◆ **ASSIGNED TASK**:
Reproduce, from the lines below, exactly the stretch that begins at the line containing "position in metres" and ends at the line containing "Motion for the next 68", both included.

START INFORMATION

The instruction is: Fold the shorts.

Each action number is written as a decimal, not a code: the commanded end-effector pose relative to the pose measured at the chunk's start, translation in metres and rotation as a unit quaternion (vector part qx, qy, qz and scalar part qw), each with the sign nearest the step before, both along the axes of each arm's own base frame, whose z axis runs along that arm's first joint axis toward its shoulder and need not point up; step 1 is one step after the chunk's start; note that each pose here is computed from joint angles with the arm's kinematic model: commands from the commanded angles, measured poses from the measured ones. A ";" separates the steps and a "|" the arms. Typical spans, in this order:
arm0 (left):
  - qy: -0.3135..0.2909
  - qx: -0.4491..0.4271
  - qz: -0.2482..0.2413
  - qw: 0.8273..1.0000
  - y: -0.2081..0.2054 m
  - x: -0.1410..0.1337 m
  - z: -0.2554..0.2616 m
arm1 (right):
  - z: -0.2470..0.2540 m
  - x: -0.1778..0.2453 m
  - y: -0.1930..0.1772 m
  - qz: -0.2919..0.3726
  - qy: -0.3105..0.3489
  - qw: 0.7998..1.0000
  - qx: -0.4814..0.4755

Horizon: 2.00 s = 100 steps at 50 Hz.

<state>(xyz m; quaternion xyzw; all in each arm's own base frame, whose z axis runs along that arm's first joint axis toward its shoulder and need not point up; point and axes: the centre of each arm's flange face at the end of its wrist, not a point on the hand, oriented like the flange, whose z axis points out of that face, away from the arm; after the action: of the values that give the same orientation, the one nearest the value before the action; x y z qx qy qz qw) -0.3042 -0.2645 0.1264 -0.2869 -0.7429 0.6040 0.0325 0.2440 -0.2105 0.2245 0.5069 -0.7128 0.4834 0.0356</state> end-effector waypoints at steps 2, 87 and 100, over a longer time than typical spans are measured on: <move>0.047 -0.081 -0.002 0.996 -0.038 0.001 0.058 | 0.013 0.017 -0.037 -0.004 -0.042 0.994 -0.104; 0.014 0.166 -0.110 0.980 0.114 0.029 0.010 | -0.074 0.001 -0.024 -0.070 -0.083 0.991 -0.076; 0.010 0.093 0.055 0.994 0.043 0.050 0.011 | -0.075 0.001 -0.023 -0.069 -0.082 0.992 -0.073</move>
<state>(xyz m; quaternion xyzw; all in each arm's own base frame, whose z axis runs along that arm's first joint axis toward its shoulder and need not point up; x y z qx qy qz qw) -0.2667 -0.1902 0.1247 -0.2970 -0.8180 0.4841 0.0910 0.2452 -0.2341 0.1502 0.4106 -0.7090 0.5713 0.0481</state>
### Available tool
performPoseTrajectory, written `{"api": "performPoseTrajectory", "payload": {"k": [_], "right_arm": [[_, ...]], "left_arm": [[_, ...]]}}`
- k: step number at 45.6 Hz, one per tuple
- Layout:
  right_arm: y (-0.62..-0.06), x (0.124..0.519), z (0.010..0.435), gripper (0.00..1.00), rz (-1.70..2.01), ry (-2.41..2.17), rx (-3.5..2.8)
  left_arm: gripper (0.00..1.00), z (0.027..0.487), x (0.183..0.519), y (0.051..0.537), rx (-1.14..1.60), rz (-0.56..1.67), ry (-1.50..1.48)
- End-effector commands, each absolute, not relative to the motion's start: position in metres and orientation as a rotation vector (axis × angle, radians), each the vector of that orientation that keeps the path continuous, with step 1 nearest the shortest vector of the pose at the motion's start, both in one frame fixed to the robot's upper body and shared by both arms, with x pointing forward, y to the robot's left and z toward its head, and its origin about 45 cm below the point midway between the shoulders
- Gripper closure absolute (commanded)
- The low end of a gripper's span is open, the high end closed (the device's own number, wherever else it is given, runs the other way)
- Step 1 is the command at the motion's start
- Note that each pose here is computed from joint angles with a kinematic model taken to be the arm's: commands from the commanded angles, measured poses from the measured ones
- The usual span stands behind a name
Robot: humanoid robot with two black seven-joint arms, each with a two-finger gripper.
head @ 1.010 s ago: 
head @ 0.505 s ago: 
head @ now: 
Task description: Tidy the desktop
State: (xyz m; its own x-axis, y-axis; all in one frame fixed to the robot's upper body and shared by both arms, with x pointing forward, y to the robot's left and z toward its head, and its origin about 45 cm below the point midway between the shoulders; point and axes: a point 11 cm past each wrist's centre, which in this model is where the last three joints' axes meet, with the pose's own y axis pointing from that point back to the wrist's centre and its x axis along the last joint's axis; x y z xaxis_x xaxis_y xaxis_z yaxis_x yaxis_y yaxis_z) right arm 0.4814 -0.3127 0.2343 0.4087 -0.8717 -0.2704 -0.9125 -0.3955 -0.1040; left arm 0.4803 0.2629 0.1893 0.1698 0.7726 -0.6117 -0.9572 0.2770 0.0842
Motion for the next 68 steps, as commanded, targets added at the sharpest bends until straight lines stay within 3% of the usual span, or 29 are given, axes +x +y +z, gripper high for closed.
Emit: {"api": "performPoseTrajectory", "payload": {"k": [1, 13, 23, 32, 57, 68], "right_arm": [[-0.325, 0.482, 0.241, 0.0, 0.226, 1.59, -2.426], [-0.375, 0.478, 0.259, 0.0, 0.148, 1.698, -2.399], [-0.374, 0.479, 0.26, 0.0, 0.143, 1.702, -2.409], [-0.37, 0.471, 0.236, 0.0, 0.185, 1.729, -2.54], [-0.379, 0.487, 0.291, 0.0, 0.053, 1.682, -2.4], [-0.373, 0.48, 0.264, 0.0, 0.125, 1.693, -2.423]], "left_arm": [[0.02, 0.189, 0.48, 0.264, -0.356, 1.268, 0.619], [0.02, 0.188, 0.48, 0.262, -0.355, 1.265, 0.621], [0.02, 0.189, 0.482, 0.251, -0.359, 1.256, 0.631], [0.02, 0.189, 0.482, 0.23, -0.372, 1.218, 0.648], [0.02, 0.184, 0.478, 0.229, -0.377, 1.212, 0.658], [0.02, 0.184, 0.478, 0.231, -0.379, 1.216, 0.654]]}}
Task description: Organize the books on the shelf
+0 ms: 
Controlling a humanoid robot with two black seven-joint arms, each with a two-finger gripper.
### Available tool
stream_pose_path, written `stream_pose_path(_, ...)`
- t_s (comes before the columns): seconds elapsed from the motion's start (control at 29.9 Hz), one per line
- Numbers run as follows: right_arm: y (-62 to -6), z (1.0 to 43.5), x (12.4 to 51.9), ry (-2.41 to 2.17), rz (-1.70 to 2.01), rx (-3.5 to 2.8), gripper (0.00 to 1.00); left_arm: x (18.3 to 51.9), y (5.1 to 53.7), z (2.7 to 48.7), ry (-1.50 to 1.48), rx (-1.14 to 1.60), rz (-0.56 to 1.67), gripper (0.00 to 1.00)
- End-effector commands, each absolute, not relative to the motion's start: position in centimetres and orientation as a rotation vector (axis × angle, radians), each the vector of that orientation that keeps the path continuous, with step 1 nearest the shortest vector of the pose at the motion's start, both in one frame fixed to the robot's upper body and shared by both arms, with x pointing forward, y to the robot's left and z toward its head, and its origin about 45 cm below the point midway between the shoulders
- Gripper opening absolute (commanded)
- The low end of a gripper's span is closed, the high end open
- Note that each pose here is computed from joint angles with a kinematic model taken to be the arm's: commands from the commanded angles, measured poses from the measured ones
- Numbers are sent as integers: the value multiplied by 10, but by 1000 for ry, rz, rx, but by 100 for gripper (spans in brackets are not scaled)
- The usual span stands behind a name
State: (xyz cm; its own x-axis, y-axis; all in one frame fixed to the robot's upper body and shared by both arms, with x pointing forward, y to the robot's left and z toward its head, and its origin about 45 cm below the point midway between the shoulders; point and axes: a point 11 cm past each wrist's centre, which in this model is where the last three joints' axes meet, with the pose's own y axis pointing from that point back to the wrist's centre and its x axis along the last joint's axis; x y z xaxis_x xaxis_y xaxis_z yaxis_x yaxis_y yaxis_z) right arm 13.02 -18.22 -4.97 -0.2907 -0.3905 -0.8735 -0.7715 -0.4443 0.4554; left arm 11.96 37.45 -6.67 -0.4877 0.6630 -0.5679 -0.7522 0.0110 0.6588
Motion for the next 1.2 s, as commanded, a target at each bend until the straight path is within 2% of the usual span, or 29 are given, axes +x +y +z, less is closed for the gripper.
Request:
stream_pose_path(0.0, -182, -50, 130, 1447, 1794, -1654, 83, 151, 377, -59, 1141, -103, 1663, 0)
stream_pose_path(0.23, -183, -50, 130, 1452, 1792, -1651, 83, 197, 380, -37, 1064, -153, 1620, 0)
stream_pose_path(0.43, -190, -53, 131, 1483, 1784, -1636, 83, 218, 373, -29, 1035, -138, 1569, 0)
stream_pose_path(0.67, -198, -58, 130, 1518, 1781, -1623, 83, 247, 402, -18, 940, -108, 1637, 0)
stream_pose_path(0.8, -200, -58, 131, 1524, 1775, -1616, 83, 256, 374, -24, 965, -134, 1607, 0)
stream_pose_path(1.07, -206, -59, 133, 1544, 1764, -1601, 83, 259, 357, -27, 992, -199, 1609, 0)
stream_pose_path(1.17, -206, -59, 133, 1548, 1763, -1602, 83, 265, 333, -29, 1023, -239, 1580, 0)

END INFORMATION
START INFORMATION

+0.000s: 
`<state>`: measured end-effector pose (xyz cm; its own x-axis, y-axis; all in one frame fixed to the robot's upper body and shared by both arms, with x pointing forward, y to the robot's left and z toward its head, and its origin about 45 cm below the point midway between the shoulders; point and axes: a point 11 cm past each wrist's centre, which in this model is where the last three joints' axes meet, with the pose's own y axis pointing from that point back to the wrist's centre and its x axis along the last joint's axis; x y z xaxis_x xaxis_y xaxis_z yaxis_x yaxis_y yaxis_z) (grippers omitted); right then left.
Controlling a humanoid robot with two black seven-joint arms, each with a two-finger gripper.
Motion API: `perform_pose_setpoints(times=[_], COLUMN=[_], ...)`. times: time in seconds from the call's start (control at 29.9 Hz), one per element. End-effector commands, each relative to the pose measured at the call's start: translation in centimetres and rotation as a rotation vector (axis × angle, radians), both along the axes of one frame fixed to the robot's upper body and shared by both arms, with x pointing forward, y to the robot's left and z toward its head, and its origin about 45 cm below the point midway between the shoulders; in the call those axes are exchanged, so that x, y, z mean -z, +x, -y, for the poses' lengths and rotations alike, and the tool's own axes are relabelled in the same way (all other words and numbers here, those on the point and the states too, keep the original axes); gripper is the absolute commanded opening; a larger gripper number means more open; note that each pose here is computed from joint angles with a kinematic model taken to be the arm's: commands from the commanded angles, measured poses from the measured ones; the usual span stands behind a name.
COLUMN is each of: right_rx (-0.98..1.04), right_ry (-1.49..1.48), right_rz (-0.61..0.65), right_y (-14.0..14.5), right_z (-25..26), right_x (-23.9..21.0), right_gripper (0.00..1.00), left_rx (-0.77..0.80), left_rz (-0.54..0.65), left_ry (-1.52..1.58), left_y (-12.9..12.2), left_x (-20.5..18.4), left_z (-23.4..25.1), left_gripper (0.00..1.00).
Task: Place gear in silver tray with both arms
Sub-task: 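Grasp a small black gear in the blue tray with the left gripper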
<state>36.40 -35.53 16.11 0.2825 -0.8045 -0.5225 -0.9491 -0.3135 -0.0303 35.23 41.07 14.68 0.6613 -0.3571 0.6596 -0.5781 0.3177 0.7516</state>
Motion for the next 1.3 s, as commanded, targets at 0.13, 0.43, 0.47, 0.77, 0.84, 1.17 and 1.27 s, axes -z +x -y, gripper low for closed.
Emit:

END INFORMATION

◆ **RESPONSE AREA**:
- End-effector commands, each absolute, not relative to the motion's start: position in metres and orientation as a rotation vector (axis × angle, radians), each the vector of that orientation that keeps the path continuous, with step 1 nearest the shortest vector of the pose at the motion's start, both in one frame fixed to the robot's upper body and shared by both arms, with x pointing forward, y to the robot's left and z toward its head, and its origin about 45 cm below the point midway between the shoulders
- Gripper closure absolute (commanded)
- The low end of a gripper's span is open, the high end closed (the device's own number, wherever else it is given, runs the other way)
- Step 1 is the command at the motion's start
- Note that each pose here is computed from joint angles with a kinematic model taken to be the arm's: commands from the commanded angles, measured poses from the measured ones
- The usual span stands behind a name
Robot: humanoid robot with two black seven-joint arms, each with a two-finger gripper.
head @ 1.010 s ago: 
head @ 0.505 s ago: 
head @ now: 
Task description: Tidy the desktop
State: (xyz m; its own x-axis, y-axis; all in one frame fixed to the robot's upper body and shared by both arms, with x pointing forward, y to the robot's left and z toward its head, and its origin about 45 cm below the point midway between the shoulders; point and axes: a point 11 cm past each wrist's centre, which in this model is where the last three joints' axes meet, with the pose's own y axis pointing from that point back to the wrist's centre and its x axis along the last joint's axis; x y z xaxis_x xaxis_y xaxis_z yaxis_x yaxis_y yaxis_z) right arm 0.4814 -0.3127 0.2343 0.4087 -0.8717 -0.2704 -0.9125 -0.3955 -0.1040; left arm 0.4803 0.2629 0.1893 0.1698 0.7726 -0.6117 -0.9572 0.2770 0.0842
Motion for the next 68 steps, as commanded, targets added at the sharpest bends until straight lines stay within 3% of the usual span, or 29 are given, axes +x +y +z, gripper high for closed.

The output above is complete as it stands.